I began this trip on airplanes, flying to the west coast and back. Then I switched to trains on the east coast. Then yesterday in Boston I rented a car for the last leg. It turned out to be a big honkin’ SUV. And it was really fun to drive. At last I understand.

My objective was Northampton, MA, where I had to give a reading at 4pm. But I decided to take a slight detour to the new Ikea in a suburb south of Boston. I needed to get some plates and silverware, and I knew that was sort of crazy since I’d never been there before and I only had a half-hour to spare and Ikea is an all-day venture at best. But I was all hopped up and feeling omnipotent in my giant vehicle, so I went for it. On the way I listened to a horrific radio program about what’s going on in the Congo. Normally I just can’t compute the news from Africa, it’s so brutal and baffling. But this reporter, Johann Hari, put things into lucid context.

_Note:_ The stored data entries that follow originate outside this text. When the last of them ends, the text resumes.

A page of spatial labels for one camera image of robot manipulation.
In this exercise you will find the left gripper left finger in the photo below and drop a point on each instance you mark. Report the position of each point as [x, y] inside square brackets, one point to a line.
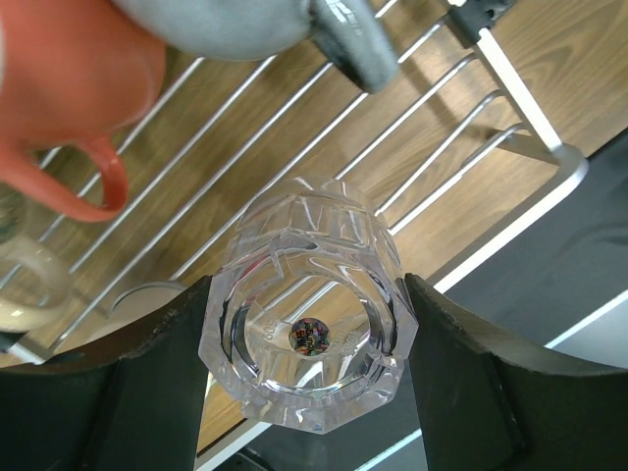
[132, 400]

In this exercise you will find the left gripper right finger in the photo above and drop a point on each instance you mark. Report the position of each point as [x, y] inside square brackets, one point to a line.
[490, 400]

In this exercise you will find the steel tumbler cup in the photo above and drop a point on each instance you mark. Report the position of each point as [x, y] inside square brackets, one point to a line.
[145, 298]

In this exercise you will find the beige ceramic mug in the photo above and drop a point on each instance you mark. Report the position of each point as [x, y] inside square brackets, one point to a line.
[36, 286]

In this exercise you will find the clear glass cup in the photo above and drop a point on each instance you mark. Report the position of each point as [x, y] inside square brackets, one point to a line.
[308, 322]

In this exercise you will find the orange mug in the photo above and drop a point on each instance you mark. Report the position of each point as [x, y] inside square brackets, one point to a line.
[71, 73]

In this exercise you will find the black base mat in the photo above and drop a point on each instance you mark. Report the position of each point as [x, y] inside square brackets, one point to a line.
[562, 284]

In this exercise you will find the metal wire dish rack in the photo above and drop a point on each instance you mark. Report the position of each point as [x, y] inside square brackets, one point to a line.
[456, 155]

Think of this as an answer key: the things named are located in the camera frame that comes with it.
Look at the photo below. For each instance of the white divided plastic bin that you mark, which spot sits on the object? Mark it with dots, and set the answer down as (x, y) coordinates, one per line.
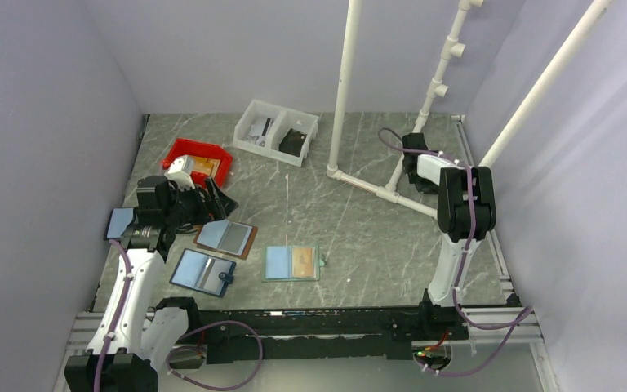
(284, 119)

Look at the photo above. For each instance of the black cards in bin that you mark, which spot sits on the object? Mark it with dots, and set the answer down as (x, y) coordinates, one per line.
(292, 143)

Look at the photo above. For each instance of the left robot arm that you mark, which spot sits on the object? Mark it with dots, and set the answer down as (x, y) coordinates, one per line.
(128, 352)

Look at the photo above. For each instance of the red plastic bin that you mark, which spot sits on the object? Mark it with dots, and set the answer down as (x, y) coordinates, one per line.
(182, 146)

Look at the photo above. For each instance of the gold cards in red bin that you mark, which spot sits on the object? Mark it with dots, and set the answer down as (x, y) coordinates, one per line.
(207, 167)

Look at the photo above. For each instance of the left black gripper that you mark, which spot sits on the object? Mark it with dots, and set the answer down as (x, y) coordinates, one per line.
(219, 207)

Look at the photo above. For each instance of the white pvc pipe frame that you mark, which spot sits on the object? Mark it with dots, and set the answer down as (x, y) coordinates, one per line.
(452, 48)

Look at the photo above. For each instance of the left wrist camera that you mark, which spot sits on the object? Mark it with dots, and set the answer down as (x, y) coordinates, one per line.
(180, 171)

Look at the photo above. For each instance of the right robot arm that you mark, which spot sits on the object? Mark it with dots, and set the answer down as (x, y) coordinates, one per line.
(466, 212)

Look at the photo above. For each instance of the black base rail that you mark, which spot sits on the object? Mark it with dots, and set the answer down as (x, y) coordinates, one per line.
(228, 336)

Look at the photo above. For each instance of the aluminium frame rail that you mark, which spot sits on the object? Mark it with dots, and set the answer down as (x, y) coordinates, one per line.
(527, 332)

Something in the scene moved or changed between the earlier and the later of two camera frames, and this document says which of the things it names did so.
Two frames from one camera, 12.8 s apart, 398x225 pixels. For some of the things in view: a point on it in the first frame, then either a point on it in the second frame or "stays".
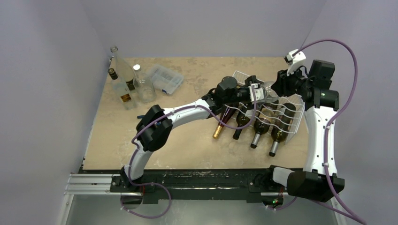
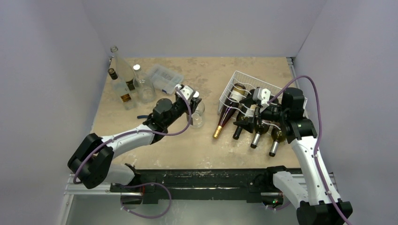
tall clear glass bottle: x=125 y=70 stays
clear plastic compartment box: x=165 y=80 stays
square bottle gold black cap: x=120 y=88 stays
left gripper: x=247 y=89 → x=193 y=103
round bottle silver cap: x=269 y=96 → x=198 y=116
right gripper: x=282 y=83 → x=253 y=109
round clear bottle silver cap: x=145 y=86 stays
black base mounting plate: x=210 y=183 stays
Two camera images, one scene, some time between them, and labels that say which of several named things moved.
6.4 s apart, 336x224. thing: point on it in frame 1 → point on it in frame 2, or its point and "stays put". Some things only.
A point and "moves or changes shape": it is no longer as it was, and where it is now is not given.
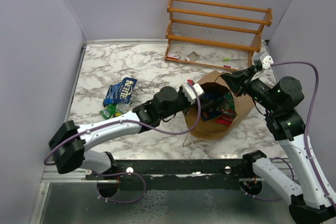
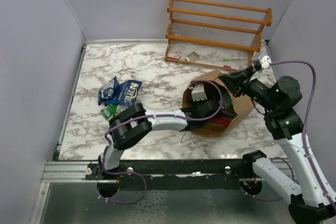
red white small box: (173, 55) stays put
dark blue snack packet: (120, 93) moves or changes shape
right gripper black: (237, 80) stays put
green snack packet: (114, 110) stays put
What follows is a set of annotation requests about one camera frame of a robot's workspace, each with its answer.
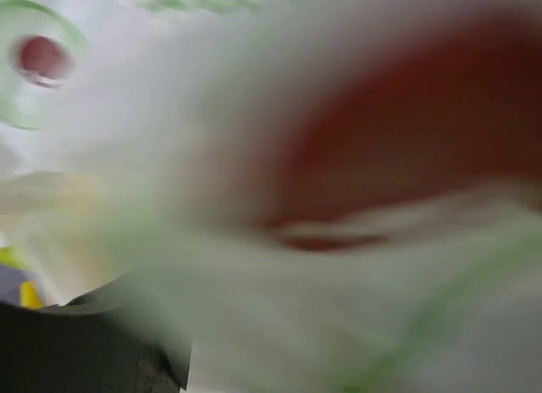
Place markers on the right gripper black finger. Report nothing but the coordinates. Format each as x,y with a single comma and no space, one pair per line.
84,347

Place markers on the yellow fake banana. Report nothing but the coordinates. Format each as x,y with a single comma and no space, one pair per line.
29,296

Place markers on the light green plastic bag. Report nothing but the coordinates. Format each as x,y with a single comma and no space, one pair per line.
159,159

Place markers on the dark red fake fruit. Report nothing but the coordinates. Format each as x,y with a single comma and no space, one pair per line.
459,111

It’s not some kind of inexplicable tribal violence. It’s simply global corporations at work, doing what corporations do–mining resources as cheaply as they can. Hari talked in particular about the diamond trade, and the terrible violence that stems from it so that westerners can have engagement rings. “At least I don’t have any diamonds,” I thought idly to myself as I barrelled along in my SUV. I’ve never understood why people invest diamonds with so much power. They’re gaudy, ugly things.

The trick of capitalism is the way it obliterates the trail of cause and effect. The news from Africa is baffling precisely because it refuses to connect the dots. And who wants to connect them anyway, when going to Ikea is so much more pleasant? And then there I was, with thousands of other SUVs, pouring into the sprawling parking lot.

As an aside, I must say that I made perhaps the quickest and most efficient visit to an Ikea ever in the history of the world, somehow navigating the vast, unfamiliar terrain, not getting distracted by all the alluring objects but homing right in on my plates and a box of silverware, using the auto-check out system and getting back to my rig in half an hour flat.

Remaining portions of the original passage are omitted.